My poetics had been formed at the start of my life; by this I mean by everything that I saw and absorbed from my parents’ home and throughout the long war. It was then that my attitude toward people, toward beliefs, toward emotions, and toward words was molded. This relationship has not changed over the years. Although my life has become richer, although I’ve added words, concepts, and knowledge, my basic relationship to the world has not changed. During the war, I saw life naked—plain and unadorned. The good and the bad, the beautiful and the ugly—all these were revealed to me as strands of the same rope. Thank God it didn’t turn me into a moralist. On the contrary, I learned how to respect human weakness and how to love it, for weakness is our essence and our humanity. A man who is aware of his weaknesses is far more likely to be able to overcome them. A moralist cannot face his own weaknesses; instead of criticizing himself, he criticizes his neighbor.

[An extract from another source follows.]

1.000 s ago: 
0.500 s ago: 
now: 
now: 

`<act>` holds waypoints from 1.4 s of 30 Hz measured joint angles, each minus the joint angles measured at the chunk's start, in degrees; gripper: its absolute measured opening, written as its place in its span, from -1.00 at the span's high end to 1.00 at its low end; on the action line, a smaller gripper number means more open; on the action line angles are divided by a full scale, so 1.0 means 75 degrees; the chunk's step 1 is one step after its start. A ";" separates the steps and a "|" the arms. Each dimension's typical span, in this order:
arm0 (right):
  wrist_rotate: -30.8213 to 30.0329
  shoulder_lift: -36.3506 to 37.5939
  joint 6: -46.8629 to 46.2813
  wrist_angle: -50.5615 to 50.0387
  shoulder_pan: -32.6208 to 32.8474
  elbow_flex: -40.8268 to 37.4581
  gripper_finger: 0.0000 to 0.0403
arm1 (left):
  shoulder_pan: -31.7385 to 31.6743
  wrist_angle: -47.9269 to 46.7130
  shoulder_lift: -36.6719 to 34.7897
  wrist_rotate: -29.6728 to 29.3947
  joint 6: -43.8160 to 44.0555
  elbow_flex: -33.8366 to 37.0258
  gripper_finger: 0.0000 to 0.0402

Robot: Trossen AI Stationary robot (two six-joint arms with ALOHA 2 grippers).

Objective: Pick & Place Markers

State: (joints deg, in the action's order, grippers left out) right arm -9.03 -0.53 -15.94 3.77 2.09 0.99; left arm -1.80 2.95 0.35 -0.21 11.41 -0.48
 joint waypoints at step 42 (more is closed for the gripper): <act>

I’ve talked about silence and about suspicion, about preferring fact to explanation. I don’t like to talk about emotions. Too much talk about emotions will always lead us into a thicket of sentimentality—to trampling on and flattening true emotions. But emotion that emerges from action is the absolute essence of feeling.

18
 

I TURN THE PAGES of my old diary. They are a yellowish-green, some have stuck together, and my uneven handwriting is already blurred. For many years the diary lay in a suitcase, unopened. I was afraid of these notebooks, afraid they would reveal fears and character flaws that I’ve been trying to hide from myself for years.

It is 1946, the year I came to Israel, and the diary is a mosaic of words in German, Yiddish, Hebrew, and even Ruthenian. I say “words” and not “sentences” because in 1946 I was not able to connect words into sentences, and the words were the suppressed cries of a fourteen-year-old youth who’d lost all the languages he had spoken and was now left without language. The diary became a hiding place where he could pile up the remnants of his mother tongue and the words that he had just acquired. A “pile of stuff” is not just a figure of speech; it described my soul.

Without language, everything is chaos and confusion and the fear of things you needn’t be afraid of. Without language,
one’s naked character is exposed. Back then, most of the children around me stuttered, spoke too loudly, or swallowed their words. The extroverts among us spoke too loudly, and as for the introverts, their voices were swallowed up in the silence inside them. Without a mother tongue, a person has a defect.

My mother’s native tongue had been German. She loved the language and cultivated it, and when she spoke it, the words had the sound of a crystal bell. My grandmother spoke Yiddish, and her language had a different ring, or, rather, taste to it, for it always brought to my mind plum compote. The maid spoke Ukrainian, with some of our words and some of Grandmother’s thrown in, too. I spent many hours with her every day. She wasn’t strict with me; all she wanted was to make me happy. I loved her and her language. To this day I carry the memory of her face in me, even though at the crucial moment, when her help was as vital to us as the air we breathed, she fled our house along with our jewelry and cash, which she stashed in the pockets of her dress.